▸ **What the task requires**
Return each line of the listing exactly, though without its images.

▸ **Available data**
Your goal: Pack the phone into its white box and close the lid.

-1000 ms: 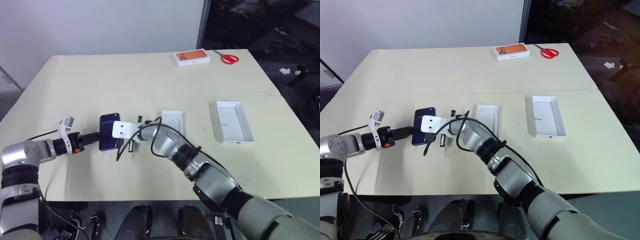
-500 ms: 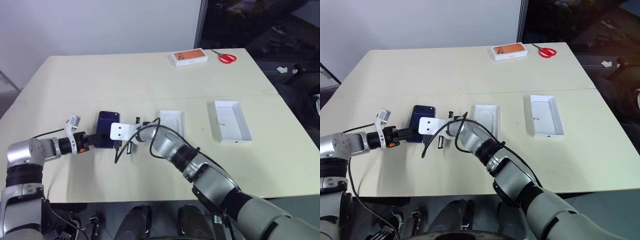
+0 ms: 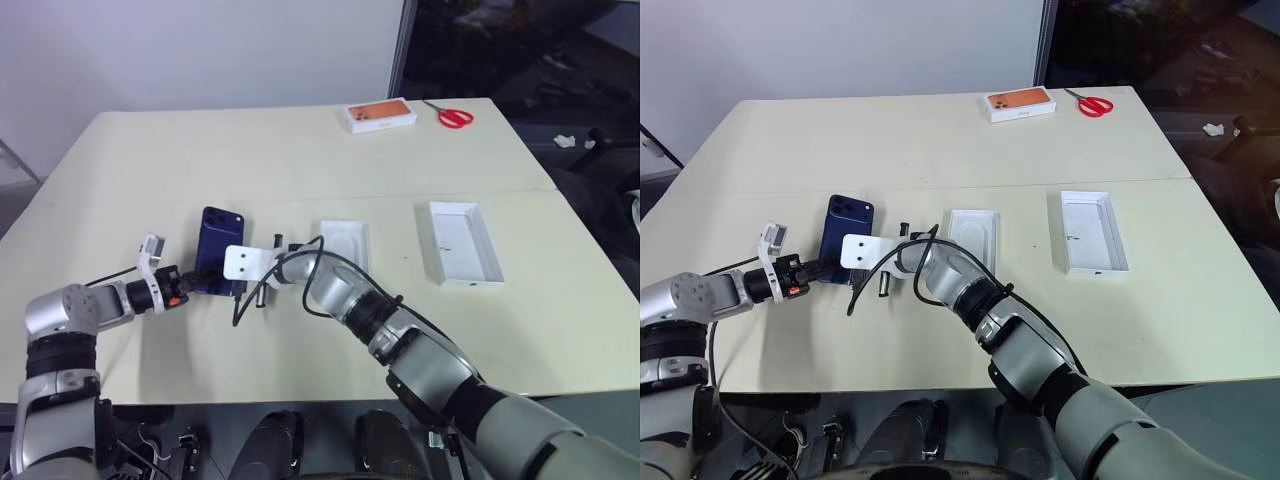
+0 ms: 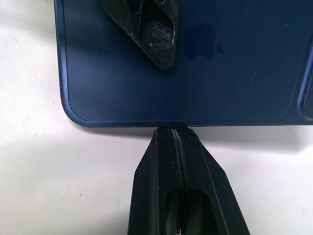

▸ **Answer to this exercise**
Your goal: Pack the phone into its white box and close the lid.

-1000 ms: 
-500 ms: 
+0 ms: 
+0 ms: 

That makes the output complete.